In recent years, the Shizuoka prefectural government has attempted measures to stop the shrinkage of the dunes by banning the commercial extraction of sand, and (from 2003) by dumping sand offshore near the dunes, as well as employing the manual removal of encroaching grassy areas. The lasting ability for these efforts to protect the dunes is not yet known.

The Nakatajima Sand Dunes are a popular spot for locals to view the New Year's first sunrise. From May 3 till May 5, the dunes are the location for the Hamamatsu Festival, which involves flying of traditional Japanese kites.
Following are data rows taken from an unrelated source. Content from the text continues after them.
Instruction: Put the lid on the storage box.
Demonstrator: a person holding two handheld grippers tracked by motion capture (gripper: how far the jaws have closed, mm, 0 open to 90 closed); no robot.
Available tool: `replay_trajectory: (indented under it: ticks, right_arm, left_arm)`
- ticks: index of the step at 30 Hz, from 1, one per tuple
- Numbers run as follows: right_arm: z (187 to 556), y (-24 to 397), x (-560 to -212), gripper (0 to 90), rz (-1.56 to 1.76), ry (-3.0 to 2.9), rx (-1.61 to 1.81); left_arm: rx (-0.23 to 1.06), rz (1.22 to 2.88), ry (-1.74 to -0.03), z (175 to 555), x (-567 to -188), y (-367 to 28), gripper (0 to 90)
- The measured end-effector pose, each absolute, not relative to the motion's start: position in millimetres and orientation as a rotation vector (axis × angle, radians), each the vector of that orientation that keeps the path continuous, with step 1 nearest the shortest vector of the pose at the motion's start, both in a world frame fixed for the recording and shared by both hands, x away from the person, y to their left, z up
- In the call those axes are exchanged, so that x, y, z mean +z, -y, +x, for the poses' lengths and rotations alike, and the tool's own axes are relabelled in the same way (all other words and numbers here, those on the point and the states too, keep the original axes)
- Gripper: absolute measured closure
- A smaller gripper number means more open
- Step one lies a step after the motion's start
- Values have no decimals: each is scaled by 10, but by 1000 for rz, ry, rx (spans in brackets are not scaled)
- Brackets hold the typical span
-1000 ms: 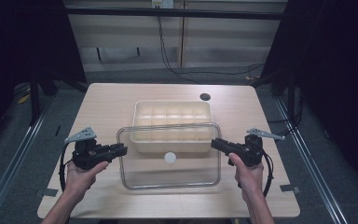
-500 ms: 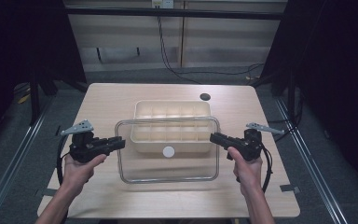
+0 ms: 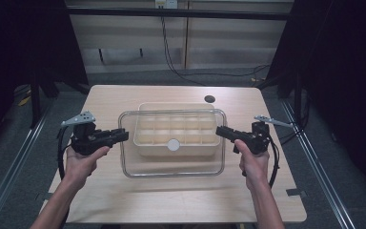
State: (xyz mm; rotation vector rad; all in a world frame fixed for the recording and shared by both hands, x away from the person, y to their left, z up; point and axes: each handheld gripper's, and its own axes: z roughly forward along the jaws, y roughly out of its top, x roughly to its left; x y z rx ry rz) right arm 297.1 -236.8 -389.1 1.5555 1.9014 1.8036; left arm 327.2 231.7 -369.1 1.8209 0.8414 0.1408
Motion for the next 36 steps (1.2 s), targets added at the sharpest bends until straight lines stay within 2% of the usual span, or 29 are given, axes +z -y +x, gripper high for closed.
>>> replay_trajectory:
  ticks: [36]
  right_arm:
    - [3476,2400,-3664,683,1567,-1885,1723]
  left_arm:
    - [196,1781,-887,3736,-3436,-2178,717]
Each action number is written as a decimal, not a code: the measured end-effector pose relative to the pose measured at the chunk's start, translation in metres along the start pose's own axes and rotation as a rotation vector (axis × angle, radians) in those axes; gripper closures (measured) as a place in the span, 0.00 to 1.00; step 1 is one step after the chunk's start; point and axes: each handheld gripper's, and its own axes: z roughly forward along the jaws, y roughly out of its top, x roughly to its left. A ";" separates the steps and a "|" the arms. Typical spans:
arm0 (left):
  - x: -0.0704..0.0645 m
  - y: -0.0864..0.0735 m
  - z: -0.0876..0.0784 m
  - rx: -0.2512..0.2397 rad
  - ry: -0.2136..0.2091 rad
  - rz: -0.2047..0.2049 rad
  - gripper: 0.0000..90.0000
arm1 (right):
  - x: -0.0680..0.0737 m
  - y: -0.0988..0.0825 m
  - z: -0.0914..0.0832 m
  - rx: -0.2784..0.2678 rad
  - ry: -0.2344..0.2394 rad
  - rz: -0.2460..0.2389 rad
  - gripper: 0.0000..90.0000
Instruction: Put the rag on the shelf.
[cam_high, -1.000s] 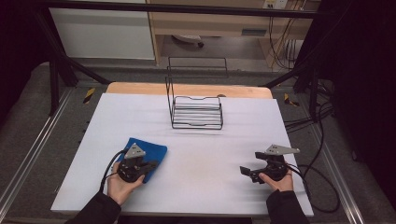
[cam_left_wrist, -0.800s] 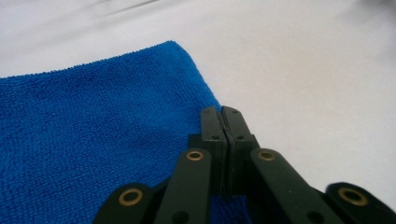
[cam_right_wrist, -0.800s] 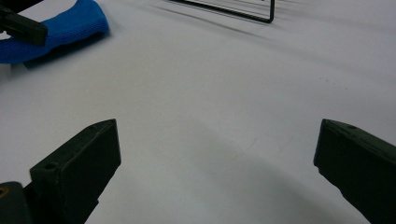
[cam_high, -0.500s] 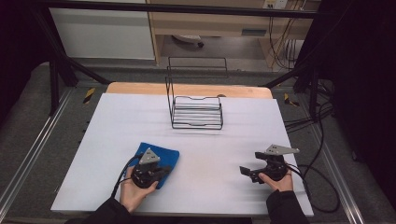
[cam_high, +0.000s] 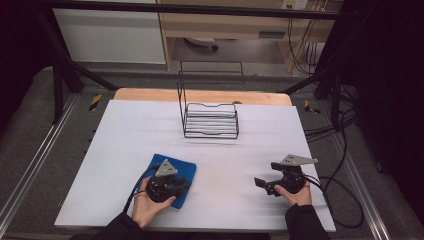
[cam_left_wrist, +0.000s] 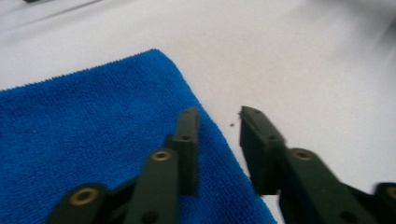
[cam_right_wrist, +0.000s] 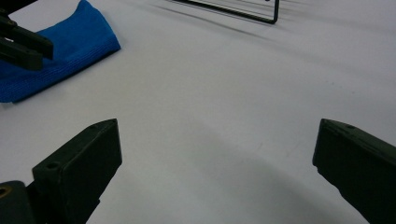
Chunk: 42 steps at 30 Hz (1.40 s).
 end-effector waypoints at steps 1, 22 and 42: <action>0.001 0.001 -0.003 -0.006 0.001 0.004 0.72 | 0.000 0.000 0.000 0.000 0.000 0.000 0.02; 0.079 -0.019 -0.063 -0.066 0.130 -0.022 0.13 | 0.072 0.046 0.071 0.048 -0.018 -0.032 0.04; 0.100 -0.036 -0.069 -0.059 0.164 -0.067 0.11 | 0.142 0.049 0.146 0.134 0.060 -0.062 0.31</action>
In the summer the loggerhead turtles land on the beach to lay eggs, which are then collected to a secure area for incubation. When hatchlings hatch, they exit the secure area and head for the Pacific Ocean, where the offshore Kuroshio Current is a part of the Pacific circulatory system.

==In popular culture==
In 2009, the music video for the song "8AM" by Japanese rock band Coldrain was filmed at the location and depicted as a desert in the video.